Yet another British family has been forced to flee its habitat after an infestation of Brazilian wandering spiders smuggled itself into their nest on the back of a bunch of supermarket bananas. The Brazilian wandering spider's bite is so venomous it can leave males of many species with a painful four-hour long erection before …

  1. Sgt_Oddball Silver badge
    Paris Hilton

    'British version of Walmart'

    I thought it *was* Walmart? (In the same way Cadburys are Kraft foods)

    1. Chris Miller

      Re: 'British version of Walmart'

      Quite. It's a subsidiary - but the last Asda I went in didn't have a gun aisle, unlike the last Walmart I visited.

      1. JustNiz

        OK time for some fact-based info

        @Chris Miller: I seriously doubt it was an aisle, unless you're talking about airsoft or other non-lethal/toy guns. Some of the larger Walmarts in the US do indeed have a sporting section which includes a separate desk with locked display cabinets of firearms behind. Mostly hunting rifles. Its not like you can just wander down an aisle and take an AR-15 off a peg. And while I'm at it, lets end another myth: Whenever you buy a firearm in the US you have to pass an FBI background check before you can take it away (Gun shows and private trades are the only exception). Its just a form and a phone call but nevertheless it's actually not as easy/unregulated as the fact-free sensationalist UK media (including the BBC) would have you believe.

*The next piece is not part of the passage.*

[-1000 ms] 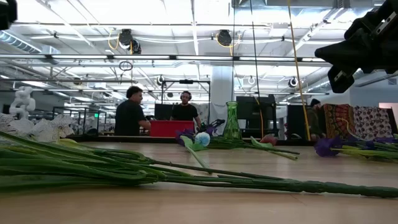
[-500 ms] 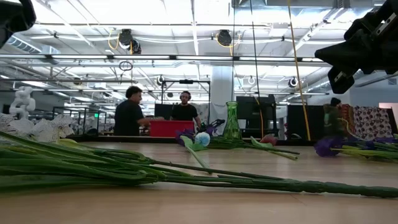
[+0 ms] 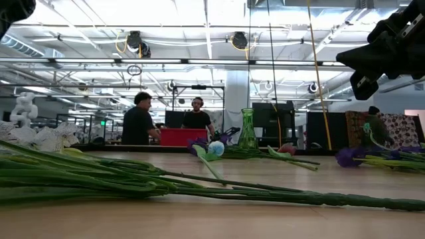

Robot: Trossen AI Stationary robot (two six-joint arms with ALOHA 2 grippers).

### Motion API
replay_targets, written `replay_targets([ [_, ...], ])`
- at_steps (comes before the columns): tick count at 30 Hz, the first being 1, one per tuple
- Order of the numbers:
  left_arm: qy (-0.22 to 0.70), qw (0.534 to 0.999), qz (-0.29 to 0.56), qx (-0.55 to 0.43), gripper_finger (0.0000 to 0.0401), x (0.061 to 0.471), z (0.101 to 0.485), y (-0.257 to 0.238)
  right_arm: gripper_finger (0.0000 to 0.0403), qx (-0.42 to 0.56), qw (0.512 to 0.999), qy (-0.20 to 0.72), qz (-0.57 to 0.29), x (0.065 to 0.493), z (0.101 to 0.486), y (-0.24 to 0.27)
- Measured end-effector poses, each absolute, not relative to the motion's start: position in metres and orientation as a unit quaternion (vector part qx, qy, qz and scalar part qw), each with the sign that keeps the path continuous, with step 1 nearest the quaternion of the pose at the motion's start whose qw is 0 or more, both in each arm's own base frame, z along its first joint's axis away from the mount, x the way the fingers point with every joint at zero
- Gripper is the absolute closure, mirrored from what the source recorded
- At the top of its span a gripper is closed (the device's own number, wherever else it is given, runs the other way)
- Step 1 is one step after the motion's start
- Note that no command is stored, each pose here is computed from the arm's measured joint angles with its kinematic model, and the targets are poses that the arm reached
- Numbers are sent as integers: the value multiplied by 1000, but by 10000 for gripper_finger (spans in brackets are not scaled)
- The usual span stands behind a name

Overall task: Sort flowers into vase by color
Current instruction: Put the top white flowers into the transparent flower vase

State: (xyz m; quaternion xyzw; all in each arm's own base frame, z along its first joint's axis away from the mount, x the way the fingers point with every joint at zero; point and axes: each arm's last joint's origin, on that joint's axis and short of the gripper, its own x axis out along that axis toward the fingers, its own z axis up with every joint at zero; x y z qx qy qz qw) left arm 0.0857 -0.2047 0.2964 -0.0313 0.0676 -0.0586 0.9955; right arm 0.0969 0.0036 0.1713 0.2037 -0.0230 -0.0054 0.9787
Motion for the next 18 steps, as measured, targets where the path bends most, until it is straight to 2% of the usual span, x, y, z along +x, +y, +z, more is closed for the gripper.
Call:
replay_targets([
  [14,62,998,15,-8,397,77,248,-236,403,204,979,-23,-5,97,171,4],
  [18,65,997,23,-34,379,78,235,-242,403,204,979,-23,-5,97,171,4],
])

        1. asdf Silver badge

          Re: OK time for some fact-based info

          >Gun shows and private trades are the only exception

          Online sales in some cases as well. Seen much higher figures but safe to say at least 20% of the guns that switch hands in the US are done without a background check. Still as the poster above implies even here in probably the most gun friendly red state its hardly the wild wild west.

          1. Anonymous Coward
            Anonymous Coward

            Re: OK time for some fact-based info

            Gun shows aren't an exception, same rules apply. Buy from a dealer and go through a NICS check, private sales may or may not need to depending on state.

            Online sales have to go to a FFL in the buyer's state, who will then run the NICS check before handing over the weapon, unless the weapon is Curio/Relic eligible and the buyer has a C&R license.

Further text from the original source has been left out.